From 42e760b5d104b57f42307e7903af3f63cd4c9fce Mon Sep 17 00:00:00 2001
From: Andy Eschbacher <andy.eschbacher@gmail.com>
Date: Wed, 23 Mar 2016 14:50:52 -0400
Subject: [PATCH 08/15] adding passing tests

---
 .../crankshaft/space_time_dynamics/markov.py  | 31 ++++++++---
 .../test/test_space_time_dynamics.py          | 55 +++++++++++++------
 2 files changed, 63 insertions(+), 23 deletions(-)

diff --git a/src/py/crankshaft/crankshaft/space_time_dynamics/markov.py b/src/py/crankshaft/crankshaft/space_time_dynamics/markov.py
index 911d558..db2be6f 100644
--- a/src/py/crankshaft/crankshaft/space_time_dynamics/markov.py
+++ b/src/py/crankshaft/crankshaft/space_time_dynamics/markov.py
@@ -54,7 +54,7 @@ def spatial_markov_trend(subquery, time_cols, num_time_per_bin, permutations, ge
     ## rebin time data
     if num_time_per_bin > 1:
         ## rebin
-        t_data = rebin_data(t_data, num_time_per_bin)
+        t_data = rebin_data(t_data, int(num_time_per_bin))
 
     sp_markov_result = ps.Spatial_Markov(t_data, weights, k=7, fixed=False)
 
@@ -68,7 +68,7 @@ def spatial_markov_trend(subquery, time_cols, num_time_per_bin, permutations, ge
     prob_dist = get_prob_dist(lag_classes, sp_markov_result.classes)
 
     ## find the ups and down and overall distribution of each cell
-    trend, trend_up, trend_down, volatility = get_prob_stats(prob_dist)
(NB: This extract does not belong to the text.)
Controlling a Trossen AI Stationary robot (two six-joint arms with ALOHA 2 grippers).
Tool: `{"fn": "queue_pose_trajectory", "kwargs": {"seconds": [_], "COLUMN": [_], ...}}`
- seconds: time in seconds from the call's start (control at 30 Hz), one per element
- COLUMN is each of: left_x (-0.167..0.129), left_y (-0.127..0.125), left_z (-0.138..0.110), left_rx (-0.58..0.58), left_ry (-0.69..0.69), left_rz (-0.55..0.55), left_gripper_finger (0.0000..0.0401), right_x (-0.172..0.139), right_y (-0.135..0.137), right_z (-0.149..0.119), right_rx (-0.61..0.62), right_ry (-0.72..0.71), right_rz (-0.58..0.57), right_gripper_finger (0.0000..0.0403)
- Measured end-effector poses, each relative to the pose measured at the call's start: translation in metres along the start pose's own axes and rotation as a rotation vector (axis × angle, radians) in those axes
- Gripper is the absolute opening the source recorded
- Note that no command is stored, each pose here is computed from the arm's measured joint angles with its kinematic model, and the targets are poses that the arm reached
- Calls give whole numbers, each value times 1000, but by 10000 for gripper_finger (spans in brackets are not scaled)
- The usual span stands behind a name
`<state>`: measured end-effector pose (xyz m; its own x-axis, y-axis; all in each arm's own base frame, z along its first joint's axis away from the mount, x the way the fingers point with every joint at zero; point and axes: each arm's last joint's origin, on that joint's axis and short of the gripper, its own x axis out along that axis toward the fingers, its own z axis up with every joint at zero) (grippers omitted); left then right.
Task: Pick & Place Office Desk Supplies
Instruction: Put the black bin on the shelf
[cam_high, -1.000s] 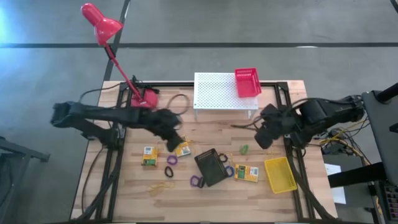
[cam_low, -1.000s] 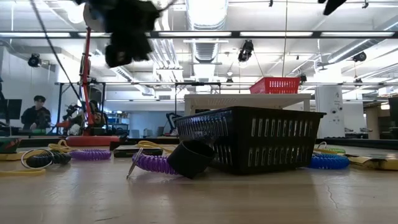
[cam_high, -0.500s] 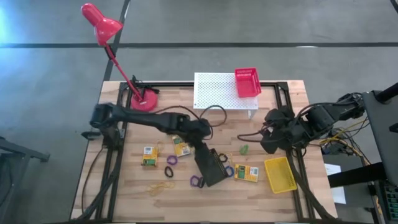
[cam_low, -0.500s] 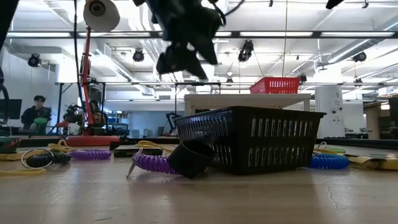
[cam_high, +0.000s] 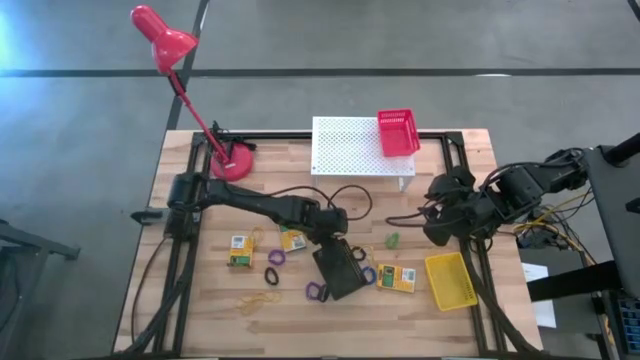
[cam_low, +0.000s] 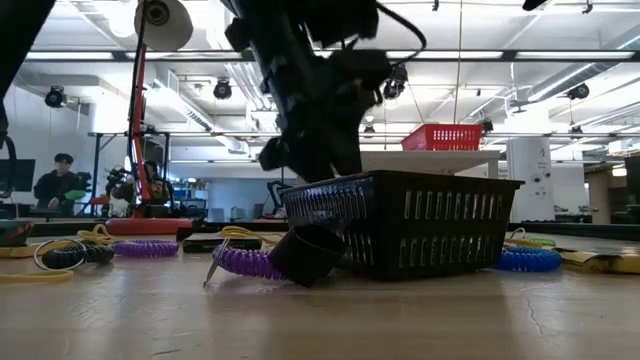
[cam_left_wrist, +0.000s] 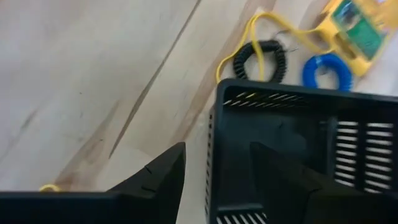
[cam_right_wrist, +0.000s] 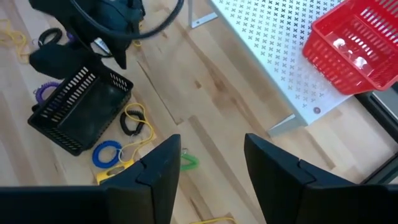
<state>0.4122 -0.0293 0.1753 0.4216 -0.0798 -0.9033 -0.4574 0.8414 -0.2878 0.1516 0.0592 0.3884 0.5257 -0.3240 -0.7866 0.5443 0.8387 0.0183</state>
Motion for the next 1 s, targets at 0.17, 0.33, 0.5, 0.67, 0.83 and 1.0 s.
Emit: {"fn": "queue_pose_trajectory", "kwargs": {"seconds": [0.17,0.33,0.5,0.67,0.83,1.0], "left_x": [7,11,18,21,4,-46], "left_y": [2,0,0,1,-4,-12], "left_z": [0,3,1,-1,1,3], "left_rx": [0,3,5,3,-113,-287], "left_ry": [-22,-53,-43,-20,8,4], "left_rz": [48,29,30,40,-53,-168], "left_gripper_finger": [187,139,79,26,9,8], "right_x": [-2,-2,-2,-2,-3,-5], "right_y": [-2,-3,-3,-3,-2,-2], "right_z": [0,0,0,0,-1,-3], "right_rx": [3,-2,-14,-14,-12,-2], "right_ry": [-4,-5,-5,-5,-3,-3], "right_rz": [5,7,8,8,13,32], "right_gripper_finger": [169,171,171,168,162,162]}}
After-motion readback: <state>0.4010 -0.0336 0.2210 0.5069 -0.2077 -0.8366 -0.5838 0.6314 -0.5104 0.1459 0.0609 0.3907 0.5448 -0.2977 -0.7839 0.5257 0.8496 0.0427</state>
+    trend_up, trend_down, trend, volatility = get_prob_stats(prob_dist)
 
     ## output the results
 
@@ -127,12 +127,29 @@ def get_prob_dist(transition_matrix, lag_indices, unit_indices):
     return np.array([transition_matrix[(lag_indices[i], unit_indices[i])] for i in range(len(lag_indices))])
 
 def get_prob_stats(prob_dist, unit_indices):
-# trend, trend_up, trend_down, volatility = get_prob_stats(prob_dist)
+    """
+        get the statistics of the probability distributions
 
-    trend_up = np.array([prob_dist[:, i:].sum() for i in unit_indices])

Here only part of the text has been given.